When Sgt. Christopher Kapa and Officer Kirsten Lund saw how badly Pearson was bleeding, they rushed him to Advocate Trinity Hospital in their squad car. He subsequently was transported to Christ Medical Center and underwent 5 1/2 hours of surgery.

Doctors said Pearson lost nearly three-fourths of his blood. Some of the doctors and nurses who treated him will be at Soldier Field on Sunday. Pearson is grateful to them and to Kapa and Lund.

Meanwhile, Sadler, 20, is in the Cook County Jail, awaiting trial for attempted murder.

“I’ve been told the maximum sentence for attempted murder is 80 years,” Pearson said. “I don’t want him to see the outside until I’m dead and gone, so he’s got to do at least 60. That way, if I live to 100, he’s still in (prison).”

Thoughts of the shooting, Pearson said, “were in my head, over and over and over again. I thought about it constantly for two weeks,” he said. “Then it stopped.”

He went through counseling with therapists, just as he did two years ago when he shot and killed a criminal.

Looking ahead

Pearson hopes to return to the police department after the holidays.

The bullet that entered his upper left chest, severed an artery, struck his spine and lodged in the back of his neck, has been removed. His fellow officers told him they’ll present it to him some day.

He’s gone through seemingly countless hours of rehab and is champing at the bit to get back to work on the streets of the South Chicago District. But he knows that’s a long shot.
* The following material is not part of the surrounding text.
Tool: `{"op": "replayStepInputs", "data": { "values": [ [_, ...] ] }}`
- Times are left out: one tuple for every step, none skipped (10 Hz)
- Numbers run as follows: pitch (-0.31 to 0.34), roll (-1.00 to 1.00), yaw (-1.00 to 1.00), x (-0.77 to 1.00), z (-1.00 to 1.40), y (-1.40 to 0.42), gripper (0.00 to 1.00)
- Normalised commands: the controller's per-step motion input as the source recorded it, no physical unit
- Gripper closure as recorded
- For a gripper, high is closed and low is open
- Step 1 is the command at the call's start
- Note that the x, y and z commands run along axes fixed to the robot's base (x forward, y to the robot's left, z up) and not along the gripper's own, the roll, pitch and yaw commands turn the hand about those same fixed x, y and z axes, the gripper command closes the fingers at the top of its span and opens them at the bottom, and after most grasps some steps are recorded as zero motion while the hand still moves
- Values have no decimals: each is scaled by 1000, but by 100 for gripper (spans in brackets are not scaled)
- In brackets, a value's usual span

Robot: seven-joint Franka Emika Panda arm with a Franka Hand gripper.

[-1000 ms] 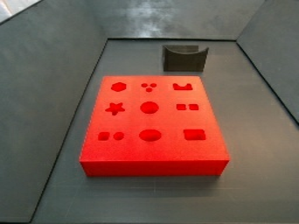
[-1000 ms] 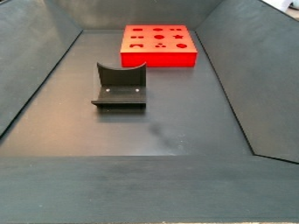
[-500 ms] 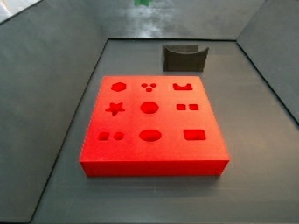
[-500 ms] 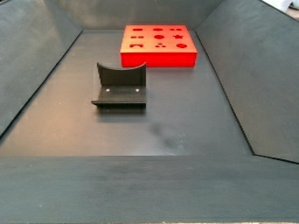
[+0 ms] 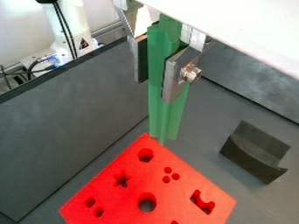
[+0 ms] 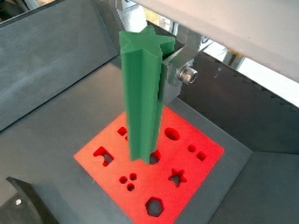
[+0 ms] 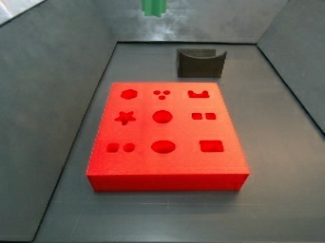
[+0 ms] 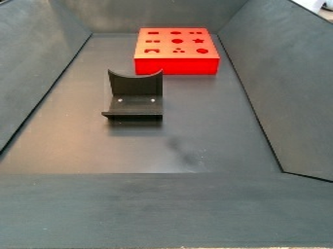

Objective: Pick up the star object. Move up. Place the star object on the fixture. Regrasp the star object. Move to above the board. Insert the star object.
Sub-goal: Insert the star object.

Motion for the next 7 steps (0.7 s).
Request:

While doctors have cleared Pearson to work, it’ll be desk duty for him when he gets the OK from the police department. At least until his left hand returns to normal — if it ever does.

“I’m ready to go back, desk duty somewhere,” he said. “I want to take the sergeant’s exam, get promoted, go back to school, get my master’s degree.”

Earlier this month, he was honored with a Blue Star Award, given to officers for “exemplary dedication and personal courage displayed in the performance of official police duty.”

Lately, to fill idle hours, he’s been working on remodeling his basement to build a bedroom for son Jacob, 14.

Daughter Samantha, 16, will join Pearson at the 50-yard line for Sunday’s coin flip, and Pearson is looking forward to rubbing elbows with Bears star Brian Urlacher. Pearson hopes his wife, Christine, and Jacob also can attend the game.

While his being honored Sunday is based on having been shot in the line of duty, Pearson has no regrets over his career choice.

“I’d do it all again. It’s the funnest job in the world,” Pearson said. “It’s like when you are a kid, playing cops and robbers, only now it’s for real. The car chases, the foot chases, elements of danger, helping people, catching the person, investigating, talking to informants ... it’s a real thrill.”